_Problem to work on_
Below are the records; count the lines in which "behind" occurs and report only that number.

_Data in this exercise_
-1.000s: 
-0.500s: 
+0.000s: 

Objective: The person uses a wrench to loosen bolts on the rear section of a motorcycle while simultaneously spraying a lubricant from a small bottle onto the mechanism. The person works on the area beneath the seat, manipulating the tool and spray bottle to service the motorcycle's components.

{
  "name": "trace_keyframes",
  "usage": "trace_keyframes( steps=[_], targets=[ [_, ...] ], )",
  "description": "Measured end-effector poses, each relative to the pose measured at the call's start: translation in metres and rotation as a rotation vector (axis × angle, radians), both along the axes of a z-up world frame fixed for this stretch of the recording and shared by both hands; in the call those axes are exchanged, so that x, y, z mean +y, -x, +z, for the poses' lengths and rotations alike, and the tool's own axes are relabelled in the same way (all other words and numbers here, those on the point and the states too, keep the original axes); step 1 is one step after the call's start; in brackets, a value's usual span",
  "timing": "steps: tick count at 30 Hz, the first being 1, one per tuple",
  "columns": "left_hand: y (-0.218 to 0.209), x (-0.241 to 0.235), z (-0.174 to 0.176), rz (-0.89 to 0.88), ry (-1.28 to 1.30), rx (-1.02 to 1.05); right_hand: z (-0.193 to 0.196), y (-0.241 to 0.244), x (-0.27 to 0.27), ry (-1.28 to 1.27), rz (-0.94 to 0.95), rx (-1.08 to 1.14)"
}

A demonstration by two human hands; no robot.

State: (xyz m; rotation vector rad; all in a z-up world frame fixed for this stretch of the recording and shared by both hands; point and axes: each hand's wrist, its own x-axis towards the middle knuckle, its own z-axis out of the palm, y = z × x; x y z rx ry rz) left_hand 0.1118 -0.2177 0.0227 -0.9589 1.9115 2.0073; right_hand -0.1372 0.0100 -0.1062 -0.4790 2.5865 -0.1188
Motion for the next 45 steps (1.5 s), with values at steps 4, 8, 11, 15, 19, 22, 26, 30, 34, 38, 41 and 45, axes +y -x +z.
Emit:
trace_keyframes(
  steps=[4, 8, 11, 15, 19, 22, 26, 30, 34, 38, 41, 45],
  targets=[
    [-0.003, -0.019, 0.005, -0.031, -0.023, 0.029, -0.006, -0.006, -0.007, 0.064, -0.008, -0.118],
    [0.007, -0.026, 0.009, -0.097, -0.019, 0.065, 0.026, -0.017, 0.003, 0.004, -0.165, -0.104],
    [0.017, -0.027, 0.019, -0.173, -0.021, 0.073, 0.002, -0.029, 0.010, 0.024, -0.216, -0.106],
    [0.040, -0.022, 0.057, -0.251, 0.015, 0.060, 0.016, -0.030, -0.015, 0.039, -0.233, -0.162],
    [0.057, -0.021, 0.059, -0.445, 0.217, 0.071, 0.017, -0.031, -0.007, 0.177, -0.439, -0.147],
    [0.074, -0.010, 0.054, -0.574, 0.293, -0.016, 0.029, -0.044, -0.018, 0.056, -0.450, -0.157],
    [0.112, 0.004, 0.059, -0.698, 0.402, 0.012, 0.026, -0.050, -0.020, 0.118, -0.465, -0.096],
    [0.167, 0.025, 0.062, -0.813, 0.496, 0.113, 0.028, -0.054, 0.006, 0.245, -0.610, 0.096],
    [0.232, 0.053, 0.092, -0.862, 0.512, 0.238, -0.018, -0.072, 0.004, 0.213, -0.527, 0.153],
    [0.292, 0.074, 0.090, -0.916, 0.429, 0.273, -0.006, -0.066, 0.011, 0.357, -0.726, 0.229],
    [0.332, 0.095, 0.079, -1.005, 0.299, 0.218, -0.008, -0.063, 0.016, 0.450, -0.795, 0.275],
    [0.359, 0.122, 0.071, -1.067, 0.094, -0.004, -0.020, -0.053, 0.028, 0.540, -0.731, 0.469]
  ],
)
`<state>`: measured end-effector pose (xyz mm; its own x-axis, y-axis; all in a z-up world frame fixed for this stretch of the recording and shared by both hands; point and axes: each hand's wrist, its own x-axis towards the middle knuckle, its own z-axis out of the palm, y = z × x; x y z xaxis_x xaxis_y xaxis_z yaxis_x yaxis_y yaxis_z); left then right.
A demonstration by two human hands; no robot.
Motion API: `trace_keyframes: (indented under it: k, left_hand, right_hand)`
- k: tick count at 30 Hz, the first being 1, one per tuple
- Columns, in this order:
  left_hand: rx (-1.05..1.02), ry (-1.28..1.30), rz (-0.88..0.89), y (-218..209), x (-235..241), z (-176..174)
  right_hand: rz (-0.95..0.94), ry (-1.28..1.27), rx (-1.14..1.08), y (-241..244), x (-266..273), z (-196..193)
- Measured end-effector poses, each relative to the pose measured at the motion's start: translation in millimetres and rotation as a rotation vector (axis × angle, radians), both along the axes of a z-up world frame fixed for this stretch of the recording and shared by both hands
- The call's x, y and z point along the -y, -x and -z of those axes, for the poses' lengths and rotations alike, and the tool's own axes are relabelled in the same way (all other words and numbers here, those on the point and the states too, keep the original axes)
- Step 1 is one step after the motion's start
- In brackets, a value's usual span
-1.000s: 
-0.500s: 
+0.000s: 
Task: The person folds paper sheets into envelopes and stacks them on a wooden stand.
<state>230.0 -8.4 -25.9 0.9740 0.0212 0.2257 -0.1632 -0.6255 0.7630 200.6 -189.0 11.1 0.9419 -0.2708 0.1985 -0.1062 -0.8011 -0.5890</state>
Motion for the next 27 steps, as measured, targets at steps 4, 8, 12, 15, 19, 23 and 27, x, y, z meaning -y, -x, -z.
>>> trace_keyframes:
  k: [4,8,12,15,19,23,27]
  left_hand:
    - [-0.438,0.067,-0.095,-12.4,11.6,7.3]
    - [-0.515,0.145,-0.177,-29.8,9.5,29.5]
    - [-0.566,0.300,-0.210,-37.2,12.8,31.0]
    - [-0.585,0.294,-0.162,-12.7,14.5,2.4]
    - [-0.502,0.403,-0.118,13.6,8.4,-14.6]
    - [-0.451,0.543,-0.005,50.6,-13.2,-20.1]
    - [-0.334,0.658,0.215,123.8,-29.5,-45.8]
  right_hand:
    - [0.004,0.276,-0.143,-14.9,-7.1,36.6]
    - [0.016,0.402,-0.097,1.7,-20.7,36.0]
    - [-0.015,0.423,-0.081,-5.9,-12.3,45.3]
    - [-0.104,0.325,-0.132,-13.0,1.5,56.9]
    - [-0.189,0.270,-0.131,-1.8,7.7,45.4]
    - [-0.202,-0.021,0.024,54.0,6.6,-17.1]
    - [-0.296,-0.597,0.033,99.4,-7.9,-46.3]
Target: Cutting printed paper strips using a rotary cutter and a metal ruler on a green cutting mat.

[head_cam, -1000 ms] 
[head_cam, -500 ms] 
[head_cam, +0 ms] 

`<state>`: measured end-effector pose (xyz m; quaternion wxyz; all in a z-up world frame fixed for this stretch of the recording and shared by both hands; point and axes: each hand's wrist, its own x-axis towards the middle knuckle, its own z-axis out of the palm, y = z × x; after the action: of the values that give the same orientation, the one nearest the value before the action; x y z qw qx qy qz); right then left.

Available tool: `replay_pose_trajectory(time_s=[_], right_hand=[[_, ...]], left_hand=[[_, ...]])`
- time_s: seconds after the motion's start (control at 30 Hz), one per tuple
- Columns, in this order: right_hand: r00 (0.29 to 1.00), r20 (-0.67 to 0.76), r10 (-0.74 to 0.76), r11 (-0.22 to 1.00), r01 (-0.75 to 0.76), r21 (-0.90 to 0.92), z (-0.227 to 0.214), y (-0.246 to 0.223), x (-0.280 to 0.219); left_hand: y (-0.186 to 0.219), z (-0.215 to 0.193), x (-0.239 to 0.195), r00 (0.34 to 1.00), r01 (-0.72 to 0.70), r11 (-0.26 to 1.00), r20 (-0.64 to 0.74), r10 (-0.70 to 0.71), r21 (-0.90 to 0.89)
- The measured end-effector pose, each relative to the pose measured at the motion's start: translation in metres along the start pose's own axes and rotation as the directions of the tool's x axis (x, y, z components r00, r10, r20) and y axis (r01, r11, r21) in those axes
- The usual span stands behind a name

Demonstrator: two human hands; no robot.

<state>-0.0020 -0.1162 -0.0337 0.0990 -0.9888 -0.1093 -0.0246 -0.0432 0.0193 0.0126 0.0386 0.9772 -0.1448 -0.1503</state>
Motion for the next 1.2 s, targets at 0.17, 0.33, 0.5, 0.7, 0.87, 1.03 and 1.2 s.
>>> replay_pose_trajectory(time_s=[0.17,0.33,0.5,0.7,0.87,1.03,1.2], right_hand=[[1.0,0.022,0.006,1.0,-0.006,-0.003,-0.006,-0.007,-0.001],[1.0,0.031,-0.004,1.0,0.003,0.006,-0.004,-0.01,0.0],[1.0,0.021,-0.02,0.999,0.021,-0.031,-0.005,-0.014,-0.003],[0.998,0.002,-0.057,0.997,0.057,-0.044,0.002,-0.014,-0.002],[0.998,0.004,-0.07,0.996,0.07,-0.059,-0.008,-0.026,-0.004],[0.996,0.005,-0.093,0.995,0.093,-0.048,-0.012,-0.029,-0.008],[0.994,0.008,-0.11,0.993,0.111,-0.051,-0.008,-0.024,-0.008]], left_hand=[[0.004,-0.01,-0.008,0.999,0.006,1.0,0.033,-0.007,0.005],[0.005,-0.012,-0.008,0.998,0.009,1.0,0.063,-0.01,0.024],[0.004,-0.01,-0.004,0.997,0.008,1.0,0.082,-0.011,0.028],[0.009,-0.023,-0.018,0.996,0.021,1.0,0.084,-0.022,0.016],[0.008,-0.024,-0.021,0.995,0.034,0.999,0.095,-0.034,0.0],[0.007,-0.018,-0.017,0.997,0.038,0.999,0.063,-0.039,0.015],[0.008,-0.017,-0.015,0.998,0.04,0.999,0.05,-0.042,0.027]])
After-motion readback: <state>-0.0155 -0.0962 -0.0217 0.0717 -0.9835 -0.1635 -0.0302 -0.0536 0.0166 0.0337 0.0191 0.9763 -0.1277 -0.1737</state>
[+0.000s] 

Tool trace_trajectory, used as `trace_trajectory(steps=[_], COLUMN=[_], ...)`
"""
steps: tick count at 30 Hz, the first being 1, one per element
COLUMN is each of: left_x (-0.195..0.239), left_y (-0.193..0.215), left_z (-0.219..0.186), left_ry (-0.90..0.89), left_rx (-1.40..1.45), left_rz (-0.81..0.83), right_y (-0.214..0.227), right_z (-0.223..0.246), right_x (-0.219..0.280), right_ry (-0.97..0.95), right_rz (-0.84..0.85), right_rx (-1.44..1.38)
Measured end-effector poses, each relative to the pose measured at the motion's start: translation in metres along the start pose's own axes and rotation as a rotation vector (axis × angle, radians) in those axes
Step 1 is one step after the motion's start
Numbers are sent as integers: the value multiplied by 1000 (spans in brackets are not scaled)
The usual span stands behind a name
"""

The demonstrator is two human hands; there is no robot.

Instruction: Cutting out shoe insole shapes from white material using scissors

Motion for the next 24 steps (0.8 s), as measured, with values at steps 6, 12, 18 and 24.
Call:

_Expected answer_
2